= Problem to work on =
The following listing has lines to check for the word "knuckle"; give only the number of lines that contain it.

= Extracted data =
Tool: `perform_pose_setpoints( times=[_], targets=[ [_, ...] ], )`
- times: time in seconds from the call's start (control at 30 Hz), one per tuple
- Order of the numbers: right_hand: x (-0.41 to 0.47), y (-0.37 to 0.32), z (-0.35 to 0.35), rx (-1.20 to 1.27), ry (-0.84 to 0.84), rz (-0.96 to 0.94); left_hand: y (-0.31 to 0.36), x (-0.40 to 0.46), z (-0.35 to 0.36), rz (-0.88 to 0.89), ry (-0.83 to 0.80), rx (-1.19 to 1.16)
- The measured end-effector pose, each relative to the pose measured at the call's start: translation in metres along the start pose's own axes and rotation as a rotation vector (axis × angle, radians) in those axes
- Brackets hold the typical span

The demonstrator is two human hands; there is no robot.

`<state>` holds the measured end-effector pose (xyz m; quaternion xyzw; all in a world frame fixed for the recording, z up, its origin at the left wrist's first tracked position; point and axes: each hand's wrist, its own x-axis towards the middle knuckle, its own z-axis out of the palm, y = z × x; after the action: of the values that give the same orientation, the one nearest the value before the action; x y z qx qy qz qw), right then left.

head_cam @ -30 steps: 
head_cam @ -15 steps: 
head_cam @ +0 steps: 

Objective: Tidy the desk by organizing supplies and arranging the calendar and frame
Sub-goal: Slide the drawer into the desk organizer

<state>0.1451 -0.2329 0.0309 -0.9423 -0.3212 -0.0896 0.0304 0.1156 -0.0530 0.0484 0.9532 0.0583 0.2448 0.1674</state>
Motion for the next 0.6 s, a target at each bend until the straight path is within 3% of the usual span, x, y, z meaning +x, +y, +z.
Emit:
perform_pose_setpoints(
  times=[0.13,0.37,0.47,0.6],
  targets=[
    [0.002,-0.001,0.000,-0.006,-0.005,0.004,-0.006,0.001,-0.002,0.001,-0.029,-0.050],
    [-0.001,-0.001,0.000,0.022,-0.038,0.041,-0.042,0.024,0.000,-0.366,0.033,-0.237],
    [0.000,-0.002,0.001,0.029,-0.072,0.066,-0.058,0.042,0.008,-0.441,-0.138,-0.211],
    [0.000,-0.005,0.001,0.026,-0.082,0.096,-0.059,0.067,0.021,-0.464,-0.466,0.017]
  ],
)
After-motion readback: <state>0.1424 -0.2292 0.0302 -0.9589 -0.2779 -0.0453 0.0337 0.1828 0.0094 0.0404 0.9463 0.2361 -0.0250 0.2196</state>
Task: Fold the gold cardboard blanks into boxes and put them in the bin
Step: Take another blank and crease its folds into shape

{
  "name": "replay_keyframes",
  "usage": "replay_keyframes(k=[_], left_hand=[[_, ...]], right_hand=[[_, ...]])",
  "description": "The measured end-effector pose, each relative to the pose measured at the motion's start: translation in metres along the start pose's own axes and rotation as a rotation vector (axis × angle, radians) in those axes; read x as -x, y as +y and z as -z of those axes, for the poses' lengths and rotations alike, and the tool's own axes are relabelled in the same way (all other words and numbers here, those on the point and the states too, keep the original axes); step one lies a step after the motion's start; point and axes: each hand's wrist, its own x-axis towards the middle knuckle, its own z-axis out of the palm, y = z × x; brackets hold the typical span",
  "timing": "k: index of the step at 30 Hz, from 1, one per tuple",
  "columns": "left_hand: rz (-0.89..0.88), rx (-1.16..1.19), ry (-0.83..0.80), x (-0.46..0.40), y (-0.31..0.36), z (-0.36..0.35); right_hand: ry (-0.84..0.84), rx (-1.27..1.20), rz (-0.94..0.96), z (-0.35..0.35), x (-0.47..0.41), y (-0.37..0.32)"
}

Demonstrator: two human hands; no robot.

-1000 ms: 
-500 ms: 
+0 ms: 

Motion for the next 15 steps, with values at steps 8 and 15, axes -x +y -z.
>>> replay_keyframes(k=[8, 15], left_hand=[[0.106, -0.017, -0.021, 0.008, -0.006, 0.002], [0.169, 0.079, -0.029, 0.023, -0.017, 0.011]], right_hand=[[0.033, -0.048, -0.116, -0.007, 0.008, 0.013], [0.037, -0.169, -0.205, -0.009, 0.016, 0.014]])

= Exercise result =
2